With the line containing "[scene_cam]" as the starting point, output the remaining lines of the data exactly as they are, through the last.

BEGIN DATA SEGMENT

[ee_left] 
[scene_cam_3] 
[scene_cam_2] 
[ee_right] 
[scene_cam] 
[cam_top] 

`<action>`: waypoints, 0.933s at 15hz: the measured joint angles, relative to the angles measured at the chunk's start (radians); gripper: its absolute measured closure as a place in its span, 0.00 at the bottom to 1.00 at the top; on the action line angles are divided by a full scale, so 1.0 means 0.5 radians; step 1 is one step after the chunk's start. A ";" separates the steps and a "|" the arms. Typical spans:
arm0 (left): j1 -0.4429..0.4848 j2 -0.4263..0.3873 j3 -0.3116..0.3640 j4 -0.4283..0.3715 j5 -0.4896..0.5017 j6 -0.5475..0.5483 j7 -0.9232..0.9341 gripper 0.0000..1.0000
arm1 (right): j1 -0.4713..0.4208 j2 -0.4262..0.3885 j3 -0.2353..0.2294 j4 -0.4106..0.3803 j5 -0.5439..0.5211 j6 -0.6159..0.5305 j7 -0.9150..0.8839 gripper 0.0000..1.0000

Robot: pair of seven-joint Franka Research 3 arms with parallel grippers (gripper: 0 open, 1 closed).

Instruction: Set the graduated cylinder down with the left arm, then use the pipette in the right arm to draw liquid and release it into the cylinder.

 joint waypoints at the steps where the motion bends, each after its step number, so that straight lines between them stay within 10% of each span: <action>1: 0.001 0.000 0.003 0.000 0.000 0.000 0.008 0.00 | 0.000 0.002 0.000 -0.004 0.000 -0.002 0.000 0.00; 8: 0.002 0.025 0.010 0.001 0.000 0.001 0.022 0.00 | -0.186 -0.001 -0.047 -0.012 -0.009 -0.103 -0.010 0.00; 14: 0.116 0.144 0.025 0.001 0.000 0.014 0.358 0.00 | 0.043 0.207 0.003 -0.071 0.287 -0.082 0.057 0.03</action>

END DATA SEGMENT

### EXERCISE SOLUTION
[scene_cam] 
[cam_top] 

`<action>`: waypoints, 0.933s at 15hz: the measured joint angles, relative to the angles measured at the chunk's start (radians); gripper: its absolute measured closure as a place in its span, 0.00 at the bottom to 1.00 at the top; on the action line angles are divided by a full scale, so 1.0 means 0.5 radians; step 1 is one step after the chunk's start. A ";" separates the steps and a "|" the arms. Typical spans:
arm0 (left): j1 -0.4429..0.4848 j2 -0.4263..0.3873 j3 -0.3116..0.3640 j4 -0.4283..0.3715 j5 -0.4896..0.5017 j6 -0.5475..0.5483 j7 -0.9232..0.9341 gripper 0.0000..1.0000
arm1 (right): j1 -0.4713..0.4208 j2 -0.4262..0.3885 j3 -0.2353..0.2294 j4 -0.4106..0.3803 j5 -0.5439..0.5211 j6 -0.6159..0.5305 j7 -0.9150..0.8839 gripper 0.0000..1.0000

Robot: pair of seven-joint Franka Research 3 arms with parallel grippers (gripper: 0 open, 1 closed).

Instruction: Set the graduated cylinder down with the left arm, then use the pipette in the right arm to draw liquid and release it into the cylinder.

 joint waypoints at the steps where the motion bends, each after its step number, so that straight lines between them stay within 10% of each span: <action>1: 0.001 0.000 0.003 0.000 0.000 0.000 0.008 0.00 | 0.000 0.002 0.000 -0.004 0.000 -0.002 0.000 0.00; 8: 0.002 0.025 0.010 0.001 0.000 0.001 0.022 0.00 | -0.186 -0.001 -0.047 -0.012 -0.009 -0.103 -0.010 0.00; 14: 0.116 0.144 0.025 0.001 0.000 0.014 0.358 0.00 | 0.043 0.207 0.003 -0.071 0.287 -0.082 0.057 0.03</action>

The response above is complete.